In 2016, T-RAN teamed up with Unchained Movement and Nashville Peacemakers in promoting human trafficking awareness with the use of his video "Nowhere."

==International music and touring==

In 2010, T-RAN toured in Mongolia and China with music from his Live and Not Die tour. Music from his EP played on Beijing radio.

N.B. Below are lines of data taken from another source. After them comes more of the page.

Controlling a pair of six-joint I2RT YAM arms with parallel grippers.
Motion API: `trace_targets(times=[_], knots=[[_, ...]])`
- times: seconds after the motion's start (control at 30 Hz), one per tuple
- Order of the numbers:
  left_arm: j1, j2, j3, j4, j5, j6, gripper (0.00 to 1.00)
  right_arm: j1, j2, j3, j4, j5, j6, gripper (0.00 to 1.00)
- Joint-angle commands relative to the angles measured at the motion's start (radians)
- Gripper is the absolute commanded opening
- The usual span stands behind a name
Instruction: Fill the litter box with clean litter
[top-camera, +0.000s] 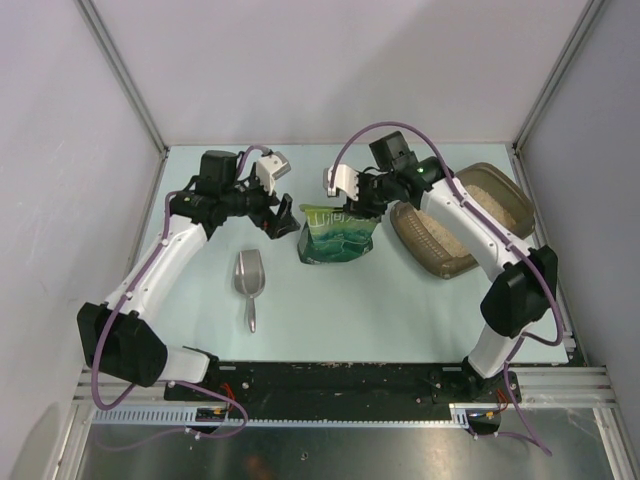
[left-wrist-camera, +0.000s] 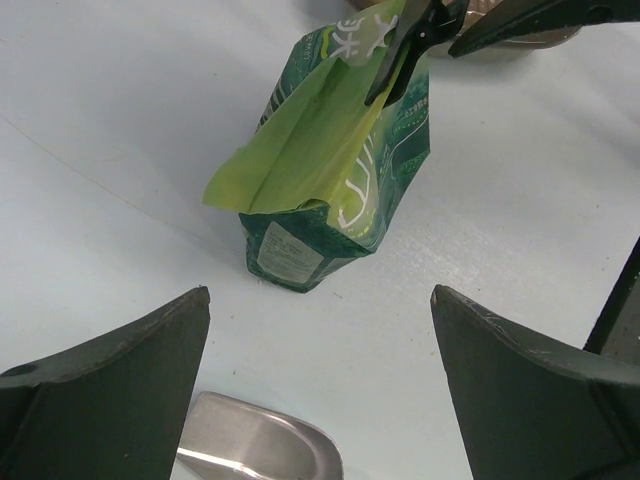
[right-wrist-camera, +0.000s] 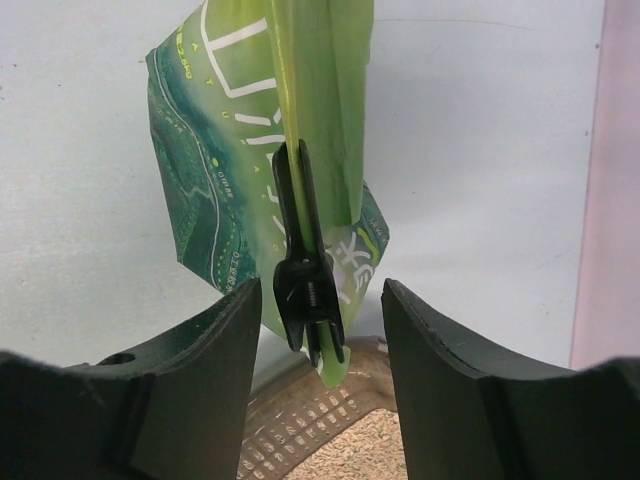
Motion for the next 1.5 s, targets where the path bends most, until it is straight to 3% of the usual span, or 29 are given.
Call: trace_targets(times=[0.0,1.2,1.47], knots=[[0.001,0.001,0.001,0.034,0.039,-0.031,0.95,0.009,-0.056,0.009,0.027,0.017,-0.009,0.56],[0.001,0.025,0.004,0.042,0.059,-0.039,0.95,0.02,-0.013,0.0,0.021,0.022,-0.01,0.48],[0.001,0.024,0.001,0.043,0.062,-0.042,0.95,0.021,-0.001,0.011,0.005,0.014,-0.016,0.3]])
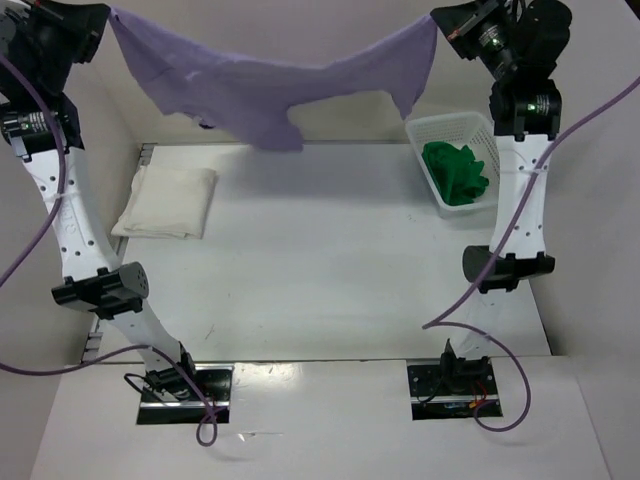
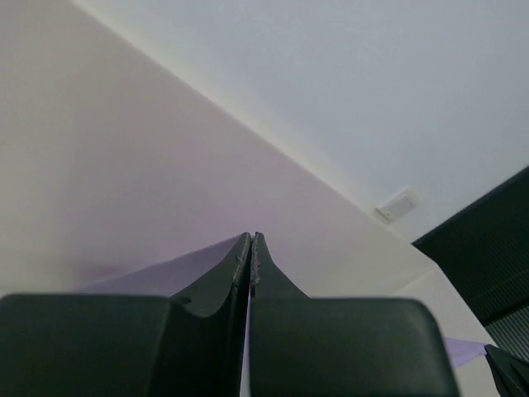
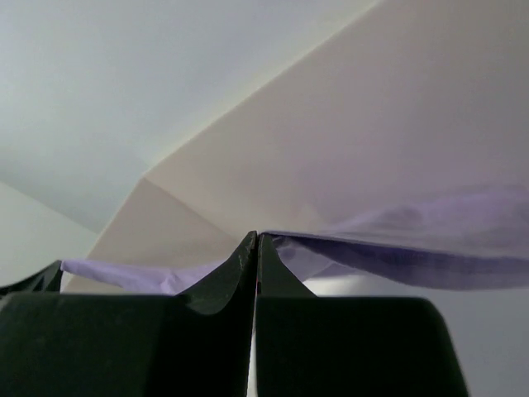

In 2010, T-RAN began working with Polish rapper and music producer DJ Yonas, who enlisted T-RAN for his work with Polish rap group Rymcerze. T-RAN sang on Rymcerze's Z3RO Strachu album, on the track "Pokuta." He appeared on DJ Yonas's 2011 mixtape, Hard 4 Christ. He also sang on DJ Yonas's 2014 single, "Zimny Świat" (Cold World), which also featured rapper Bęsiu.

==Awards and honors==

In 2011, T-RAN was honored with a proclamation for professional achievement from the State of Tennessee's House of Legislatures and the Key to the City by the City of Chattanooga. T-Ran was interviewed at TBN by rapper/host T-Bone for the TX10 Countdown, that aired on JCTV in 2012. In 2021, T-RAN was honored by the Chattanooga city council for being a Heroic and Selfless individual in the community. In 2025, he received a proclamation in his honor from State Representative Yusuf Hakeem at the Tennessee State Capitol, for his impact on the music industry. In 2026, T-RAN received a state resolution recognizing him as an Ambassador of the Music
and Entertainment Industry for the State of Tennessee by Tennessee State Representative Greg Vital. He is the first African American artist to receive the honor.

==Discography==

===EPs===

List of albums, with selected chart positions
Title: Album details; Peak chart positions
US: US R&B/HH; US R&B
Live and Not Die: Released: March 1, 2013; Label: 22Visionz Records; Formats: digital download;; –; —; —
"—" denotes a title that did not chart, or was not released in that territory.

===Albums===
The Imprint (2016)

===Singles===

List of singles as lead artist, with chart positions, showing year released and project name
| Title | Year | Peak chart positions |  |  | Album |
| US | US R&B/HH | US R&B |
| "Need You Now" | 2011 | – | – | – | Live and Not Die (EP) |
| "Lord Make Me Over" | 2014 | – | — | — | The Imprint |
| "Breathe" | 2015 | – | — | — | The Imprint |
| "Nowhere" | 2016 | – | — | — | The Imprint |
"—" denotes a title that did not chart, or was not released in that territory.

==Filmography==

===Film===

| Year | Title | Role | Notes |
|---|---|---|---|
| 2004 | Straight into Darkness | Soldier |  |
| 2012 | Unconditional | Prisoner |  |

===Television===

| Year | Title | Role | Notes |
|---|---|---|---|
| 2012 | TX10 Countdown | Self | JBCTV/TBN |
| 2013 | Nashville | NASCAR Fan | ABC television series |
| 2013 | Nashville | Band Member | ABC television series |
| 2015 | Babbie's House | Self | WATC-TV |

===Music videos===

| Year | Title | Role | Director |
|---|---|---|---|
| 2012 | "Need You Now" | Self | Mike Kelly and T-Ran Gilbert |
| 2015 | "Breathe" | Self | Karsten Winegeart and T-Ran Gilbert |
| 2016 | "Nowhere" | Self | Chastity Stafford |

==Personal life==
T-RAN resides in Nashville, Tennessee with his wife Alexis and their two daughters.